» **TRY IT**
Which lines below contain "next"? Copy every one of them.

··· DATASET

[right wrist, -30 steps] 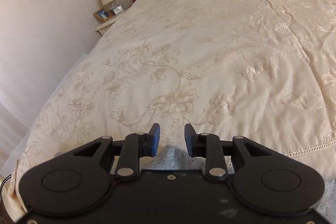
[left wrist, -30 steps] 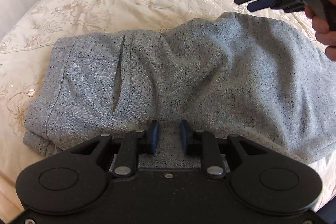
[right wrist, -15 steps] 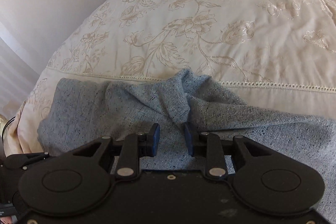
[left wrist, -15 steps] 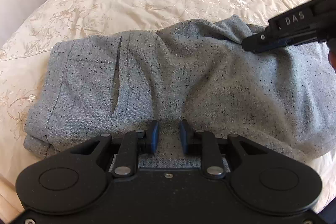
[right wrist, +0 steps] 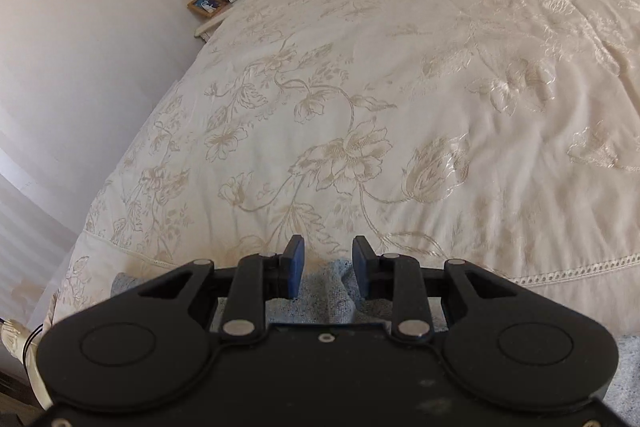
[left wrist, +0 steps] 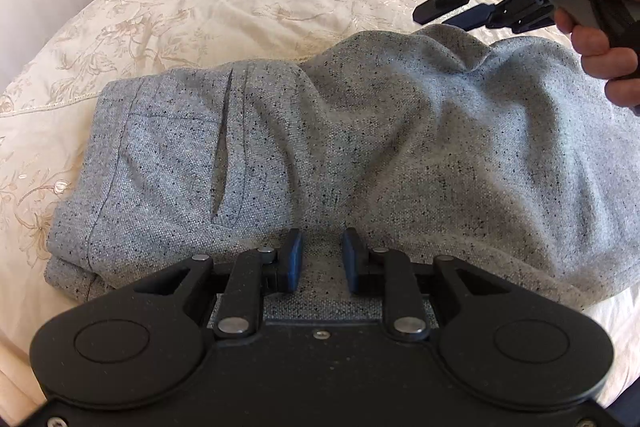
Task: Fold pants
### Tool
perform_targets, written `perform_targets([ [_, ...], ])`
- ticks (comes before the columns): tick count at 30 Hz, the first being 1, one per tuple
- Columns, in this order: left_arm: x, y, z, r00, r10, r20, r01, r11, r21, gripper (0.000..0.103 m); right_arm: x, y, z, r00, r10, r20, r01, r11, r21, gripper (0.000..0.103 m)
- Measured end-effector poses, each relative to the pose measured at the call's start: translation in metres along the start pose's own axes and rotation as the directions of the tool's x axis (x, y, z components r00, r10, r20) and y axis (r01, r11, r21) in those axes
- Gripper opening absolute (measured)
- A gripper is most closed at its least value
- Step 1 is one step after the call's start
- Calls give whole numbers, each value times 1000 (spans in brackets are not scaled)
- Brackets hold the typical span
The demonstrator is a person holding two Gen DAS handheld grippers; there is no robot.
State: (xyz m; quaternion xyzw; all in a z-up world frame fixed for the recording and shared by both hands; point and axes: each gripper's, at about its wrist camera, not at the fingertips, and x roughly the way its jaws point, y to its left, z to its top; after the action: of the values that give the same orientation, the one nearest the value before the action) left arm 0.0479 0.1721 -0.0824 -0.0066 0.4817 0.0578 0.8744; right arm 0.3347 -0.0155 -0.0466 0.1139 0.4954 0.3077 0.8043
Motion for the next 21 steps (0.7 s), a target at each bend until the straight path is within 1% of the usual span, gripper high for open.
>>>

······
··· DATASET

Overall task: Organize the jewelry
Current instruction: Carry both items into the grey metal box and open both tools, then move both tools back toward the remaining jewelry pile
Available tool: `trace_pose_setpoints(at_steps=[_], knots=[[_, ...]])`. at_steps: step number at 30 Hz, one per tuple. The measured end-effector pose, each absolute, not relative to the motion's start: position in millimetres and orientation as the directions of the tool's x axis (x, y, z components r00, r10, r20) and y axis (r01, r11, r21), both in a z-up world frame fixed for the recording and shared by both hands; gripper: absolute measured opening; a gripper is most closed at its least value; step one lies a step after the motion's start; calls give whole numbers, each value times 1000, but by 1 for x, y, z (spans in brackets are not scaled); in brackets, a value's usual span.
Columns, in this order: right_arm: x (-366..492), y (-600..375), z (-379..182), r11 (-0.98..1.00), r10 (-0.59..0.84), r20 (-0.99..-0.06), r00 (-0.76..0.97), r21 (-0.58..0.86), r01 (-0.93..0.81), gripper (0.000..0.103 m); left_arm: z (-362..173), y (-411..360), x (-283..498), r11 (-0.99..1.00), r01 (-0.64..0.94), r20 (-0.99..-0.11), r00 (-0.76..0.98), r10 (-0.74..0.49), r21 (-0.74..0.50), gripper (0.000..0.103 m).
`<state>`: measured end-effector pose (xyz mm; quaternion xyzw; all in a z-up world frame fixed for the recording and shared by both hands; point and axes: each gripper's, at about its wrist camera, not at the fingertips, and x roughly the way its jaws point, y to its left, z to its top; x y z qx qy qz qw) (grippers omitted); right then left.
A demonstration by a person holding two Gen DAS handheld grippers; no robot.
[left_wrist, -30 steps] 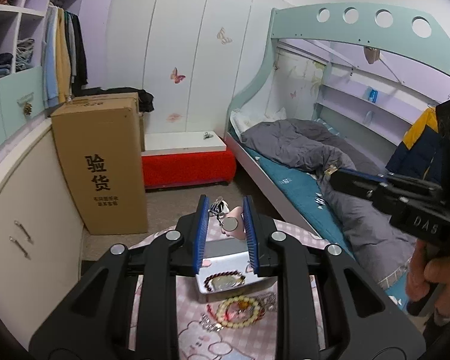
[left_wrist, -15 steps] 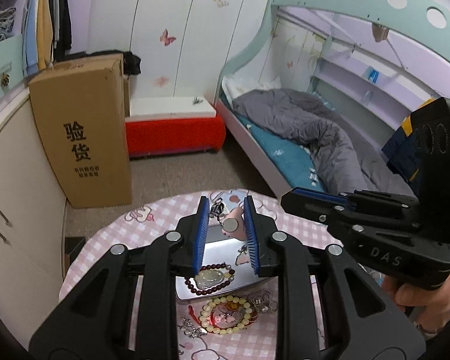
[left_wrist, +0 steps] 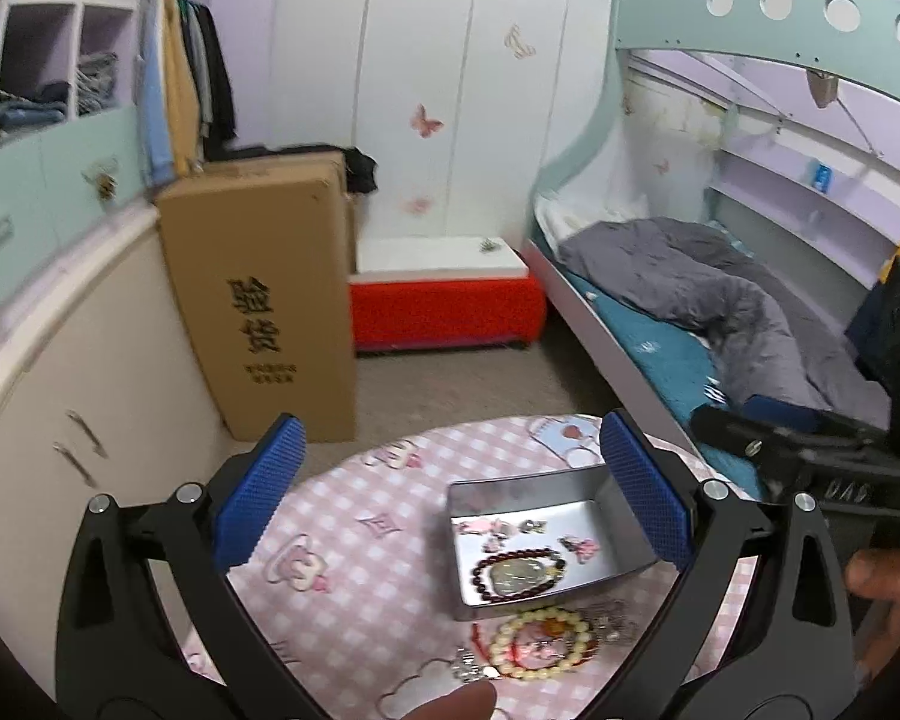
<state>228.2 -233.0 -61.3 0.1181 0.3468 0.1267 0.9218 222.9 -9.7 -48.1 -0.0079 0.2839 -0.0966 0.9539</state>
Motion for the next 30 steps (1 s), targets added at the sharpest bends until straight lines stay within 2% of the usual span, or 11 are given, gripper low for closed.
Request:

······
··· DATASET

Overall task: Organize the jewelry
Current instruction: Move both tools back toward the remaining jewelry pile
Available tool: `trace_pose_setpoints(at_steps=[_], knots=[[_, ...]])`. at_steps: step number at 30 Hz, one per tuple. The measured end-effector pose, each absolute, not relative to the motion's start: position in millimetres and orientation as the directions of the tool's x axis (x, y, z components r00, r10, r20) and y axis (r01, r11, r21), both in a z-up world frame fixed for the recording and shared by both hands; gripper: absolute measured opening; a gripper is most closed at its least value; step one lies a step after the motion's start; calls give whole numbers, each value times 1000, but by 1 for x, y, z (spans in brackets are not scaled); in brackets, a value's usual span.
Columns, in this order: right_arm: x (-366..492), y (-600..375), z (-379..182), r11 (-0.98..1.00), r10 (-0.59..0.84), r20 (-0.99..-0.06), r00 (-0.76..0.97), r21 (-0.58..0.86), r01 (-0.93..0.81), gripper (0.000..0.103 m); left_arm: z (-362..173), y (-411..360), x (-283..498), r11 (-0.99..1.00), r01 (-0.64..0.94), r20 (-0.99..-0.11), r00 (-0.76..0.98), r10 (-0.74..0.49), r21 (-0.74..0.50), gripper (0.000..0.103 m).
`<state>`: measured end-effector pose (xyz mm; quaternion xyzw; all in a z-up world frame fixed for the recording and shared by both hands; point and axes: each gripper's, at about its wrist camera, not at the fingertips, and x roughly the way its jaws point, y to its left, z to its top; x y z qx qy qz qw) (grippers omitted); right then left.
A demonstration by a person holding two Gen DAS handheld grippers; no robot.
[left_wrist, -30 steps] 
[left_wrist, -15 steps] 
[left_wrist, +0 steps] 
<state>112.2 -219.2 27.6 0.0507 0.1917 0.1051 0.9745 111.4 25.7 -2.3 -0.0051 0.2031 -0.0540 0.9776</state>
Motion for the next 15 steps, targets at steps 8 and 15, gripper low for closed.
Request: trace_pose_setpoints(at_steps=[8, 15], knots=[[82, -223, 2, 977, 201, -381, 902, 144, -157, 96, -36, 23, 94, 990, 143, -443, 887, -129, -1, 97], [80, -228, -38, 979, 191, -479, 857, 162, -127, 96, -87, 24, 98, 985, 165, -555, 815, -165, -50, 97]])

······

» **ANSWER FOR THIS EXERCISE**
Motion for the next 21 steps (0.7 s), a target at each bend until the straight path is within 1% of the usual span, gripper high for open.
Motion for the next 30 steps (1 s), targets added at the sharpest bends until straight lines stay within 2% of the usual span, or 11 are given, gripper low for closed.
Motion for the next 15 steps, targets at steps 8 and 15, gripper low for closed.

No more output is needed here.